Your answer should be every line below that includes the word "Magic".

..............................

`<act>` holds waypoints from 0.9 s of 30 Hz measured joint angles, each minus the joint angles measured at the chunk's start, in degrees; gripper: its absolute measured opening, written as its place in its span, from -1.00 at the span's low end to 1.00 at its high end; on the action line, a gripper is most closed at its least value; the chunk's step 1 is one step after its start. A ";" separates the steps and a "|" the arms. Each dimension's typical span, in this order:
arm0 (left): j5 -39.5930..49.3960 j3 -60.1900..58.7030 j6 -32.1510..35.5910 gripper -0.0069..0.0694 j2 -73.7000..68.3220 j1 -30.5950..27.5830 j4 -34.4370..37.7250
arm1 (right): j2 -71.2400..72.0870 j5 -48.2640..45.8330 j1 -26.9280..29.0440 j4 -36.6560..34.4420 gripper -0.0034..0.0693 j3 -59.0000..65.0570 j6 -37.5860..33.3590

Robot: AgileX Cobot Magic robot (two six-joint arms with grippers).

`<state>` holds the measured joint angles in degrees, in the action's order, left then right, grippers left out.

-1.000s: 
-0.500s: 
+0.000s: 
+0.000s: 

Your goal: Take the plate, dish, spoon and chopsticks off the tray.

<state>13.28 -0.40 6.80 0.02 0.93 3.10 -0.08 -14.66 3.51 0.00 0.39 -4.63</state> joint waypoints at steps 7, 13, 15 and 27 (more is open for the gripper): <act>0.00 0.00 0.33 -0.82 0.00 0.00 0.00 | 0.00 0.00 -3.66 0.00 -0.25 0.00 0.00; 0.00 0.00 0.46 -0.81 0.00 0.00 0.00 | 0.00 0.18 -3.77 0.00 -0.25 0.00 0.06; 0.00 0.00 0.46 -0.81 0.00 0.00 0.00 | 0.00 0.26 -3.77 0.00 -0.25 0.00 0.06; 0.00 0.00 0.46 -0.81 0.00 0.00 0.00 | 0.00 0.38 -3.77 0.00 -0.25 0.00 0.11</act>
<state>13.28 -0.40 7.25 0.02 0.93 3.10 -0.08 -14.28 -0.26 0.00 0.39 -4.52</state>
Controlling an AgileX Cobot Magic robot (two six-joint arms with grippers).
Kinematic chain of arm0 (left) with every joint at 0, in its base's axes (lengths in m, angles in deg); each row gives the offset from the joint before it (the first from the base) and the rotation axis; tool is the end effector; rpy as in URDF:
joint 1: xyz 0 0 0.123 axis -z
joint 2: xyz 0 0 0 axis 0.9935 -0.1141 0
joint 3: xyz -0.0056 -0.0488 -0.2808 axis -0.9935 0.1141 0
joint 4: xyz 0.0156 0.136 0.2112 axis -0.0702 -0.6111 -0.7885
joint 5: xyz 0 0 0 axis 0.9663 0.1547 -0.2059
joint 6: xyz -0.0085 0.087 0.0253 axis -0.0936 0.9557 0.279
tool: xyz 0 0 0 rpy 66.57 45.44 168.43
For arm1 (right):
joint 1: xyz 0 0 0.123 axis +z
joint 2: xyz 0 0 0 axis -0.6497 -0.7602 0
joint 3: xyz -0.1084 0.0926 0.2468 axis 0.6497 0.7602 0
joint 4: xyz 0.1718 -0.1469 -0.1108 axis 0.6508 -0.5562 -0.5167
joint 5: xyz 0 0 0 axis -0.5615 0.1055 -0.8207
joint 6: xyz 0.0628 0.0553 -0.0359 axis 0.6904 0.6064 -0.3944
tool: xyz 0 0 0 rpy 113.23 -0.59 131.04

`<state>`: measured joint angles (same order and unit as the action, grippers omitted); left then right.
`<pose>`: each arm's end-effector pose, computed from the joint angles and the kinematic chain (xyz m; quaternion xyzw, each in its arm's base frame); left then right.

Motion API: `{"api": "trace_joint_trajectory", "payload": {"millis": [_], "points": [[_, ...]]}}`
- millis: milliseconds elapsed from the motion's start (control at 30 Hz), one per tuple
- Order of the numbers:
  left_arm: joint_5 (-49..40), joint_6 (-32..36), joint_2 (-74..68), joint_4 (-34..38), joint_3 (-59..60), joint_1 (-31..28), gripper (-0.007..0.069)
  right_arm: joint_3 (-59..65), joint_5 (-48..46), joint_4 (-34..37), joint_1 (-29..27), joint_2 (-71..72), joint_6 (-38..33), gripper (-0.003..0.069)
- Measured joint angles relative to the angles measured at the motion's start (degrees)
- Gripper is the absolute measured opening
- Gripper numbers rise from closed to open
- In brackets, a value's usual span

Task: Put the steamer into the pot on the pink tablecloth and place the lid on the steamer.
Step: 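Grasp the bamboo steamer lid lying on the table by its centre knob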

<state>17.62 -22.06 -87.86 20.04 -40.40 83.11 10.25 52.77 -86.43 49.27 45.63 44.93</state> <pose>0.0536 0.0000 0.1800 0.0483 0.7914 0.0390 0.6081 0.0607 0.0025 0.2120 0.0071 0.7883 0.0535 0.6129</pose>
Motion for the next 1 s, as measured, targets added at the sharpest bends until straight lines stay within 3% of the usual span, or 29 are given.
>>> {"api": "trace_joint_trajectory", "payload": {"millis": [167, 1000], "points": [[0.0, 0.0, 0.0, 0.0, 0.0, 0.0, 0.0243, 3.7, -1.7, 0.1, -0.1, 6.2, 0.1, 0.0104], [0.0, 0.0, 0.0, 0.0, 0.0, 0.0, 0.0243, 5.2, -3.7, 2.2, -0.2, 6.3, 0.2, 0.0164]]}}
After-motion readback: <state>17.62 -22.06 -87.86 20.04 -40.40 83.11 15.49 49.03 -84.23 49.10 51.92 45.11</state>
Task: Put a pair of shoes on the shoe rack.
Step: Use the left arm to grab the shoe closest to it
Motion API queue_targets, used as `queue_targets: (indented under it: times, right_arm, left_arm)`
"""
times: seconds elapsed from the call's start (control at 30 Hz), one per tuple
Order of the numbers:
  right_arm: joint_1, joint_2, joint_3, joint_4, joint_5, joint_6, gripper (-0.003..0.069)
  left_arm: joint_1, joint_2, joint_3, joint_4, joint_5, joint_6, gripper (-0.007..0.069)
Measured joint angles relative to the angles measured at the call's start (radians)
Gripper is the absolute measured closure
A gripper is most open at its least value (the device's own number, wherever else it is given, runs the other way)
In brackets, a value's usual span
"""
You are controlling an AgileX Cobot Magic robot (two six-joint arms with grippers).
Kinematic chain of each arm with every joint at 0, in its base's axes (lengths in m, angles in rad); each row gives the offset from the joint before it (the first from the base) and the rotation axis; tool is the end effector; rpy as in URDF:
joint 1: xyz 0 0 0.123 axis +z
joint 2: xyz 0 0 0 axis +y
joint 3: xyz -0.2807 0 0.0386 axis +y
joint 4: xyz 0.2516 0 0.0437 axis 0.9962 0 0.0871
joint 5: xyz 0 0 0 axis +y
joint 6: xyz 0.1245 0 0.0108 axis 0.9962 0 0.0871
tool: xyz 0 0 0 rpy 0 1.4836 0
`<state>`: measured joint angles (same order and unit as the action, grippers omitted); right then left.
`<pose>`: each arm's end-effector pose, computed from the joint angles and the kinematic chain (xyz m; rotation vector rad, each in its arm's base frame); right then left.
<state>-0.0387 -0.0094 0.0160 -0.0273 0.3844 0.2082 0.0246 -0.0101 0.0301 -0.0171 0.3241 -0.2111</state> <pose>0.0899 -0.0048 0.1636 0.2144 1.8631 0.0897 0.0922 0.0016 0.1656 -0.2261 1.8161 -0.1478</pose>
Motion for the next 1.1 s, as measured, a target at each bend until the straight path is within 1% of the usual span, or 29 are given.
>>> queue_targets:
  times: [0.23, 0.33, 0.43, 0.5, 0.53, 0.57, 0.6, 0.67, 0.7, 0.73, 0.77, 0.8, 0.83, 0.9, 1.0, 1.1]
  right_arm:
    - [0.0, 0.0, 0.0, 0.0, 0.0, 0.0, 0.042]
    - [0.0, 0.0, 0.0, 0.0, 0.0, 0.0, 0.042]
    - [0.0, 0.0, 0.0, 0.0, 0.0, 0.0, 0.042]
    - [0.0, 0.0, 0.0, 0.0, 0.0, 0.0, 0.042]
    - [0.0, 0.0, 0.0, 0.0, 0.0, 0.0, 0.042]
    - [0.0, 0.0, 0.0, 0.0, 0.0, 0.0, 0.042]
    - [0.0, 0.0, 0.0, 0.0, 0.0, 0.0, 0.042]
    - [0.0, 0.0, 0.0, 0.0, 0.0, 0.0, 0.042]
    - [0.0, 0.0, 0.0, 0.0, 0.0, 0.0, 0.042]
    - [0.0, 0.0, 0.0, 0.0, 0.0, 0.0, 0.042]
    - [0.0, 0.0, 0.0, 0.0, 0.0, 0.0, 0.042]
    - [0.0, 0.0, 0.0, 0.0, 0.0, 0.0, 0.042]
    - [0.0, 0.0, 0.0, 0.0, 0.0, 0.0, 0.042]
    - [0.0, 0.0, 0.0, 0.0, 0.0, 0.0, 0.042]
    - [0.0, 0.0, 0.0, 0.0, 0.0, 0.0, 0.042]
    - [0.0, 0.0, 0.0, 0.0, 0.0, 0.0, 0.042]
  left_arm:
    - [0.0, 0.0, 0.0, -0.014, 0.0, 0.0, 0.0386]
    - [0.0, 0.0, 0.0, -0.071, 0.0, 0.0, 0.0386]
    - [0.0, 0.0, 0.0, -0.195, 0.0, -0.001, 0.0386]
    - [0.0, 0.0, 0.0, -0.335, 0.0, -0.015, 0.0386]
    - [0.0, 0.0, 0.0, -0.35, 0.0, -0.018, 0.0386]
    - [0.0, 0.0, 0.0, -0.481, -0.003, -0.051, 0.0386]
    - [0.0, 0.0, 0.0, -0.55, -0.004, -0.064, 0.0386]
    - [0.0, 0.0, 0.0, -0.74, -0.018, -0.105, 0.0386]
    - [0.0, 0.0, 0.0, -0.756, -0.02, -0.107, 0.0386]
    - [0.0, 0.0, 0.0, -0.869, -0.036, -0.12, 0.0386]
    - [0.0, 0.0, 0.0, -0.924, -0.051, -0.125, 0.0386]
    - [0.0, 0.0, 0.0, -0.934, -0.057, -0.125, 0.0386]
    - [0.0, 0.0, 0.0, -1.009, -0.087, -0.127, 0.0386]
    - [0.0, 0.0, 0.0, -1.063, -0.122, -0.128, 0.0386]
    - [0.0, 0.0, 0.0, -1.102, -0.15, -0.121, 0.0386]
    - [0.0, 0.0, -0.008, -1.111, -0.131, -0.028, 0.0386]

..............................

• [ANSWER BELOW]:
Robot: AgileX Cobot Magic robot (two six-joint arms with grippers).
Controlling an AgileX Cobot Magic robot (two six-joint arms with grippers).
You are controlling an AgileX Cobot Magic robot (two six-joint arms with grippers).

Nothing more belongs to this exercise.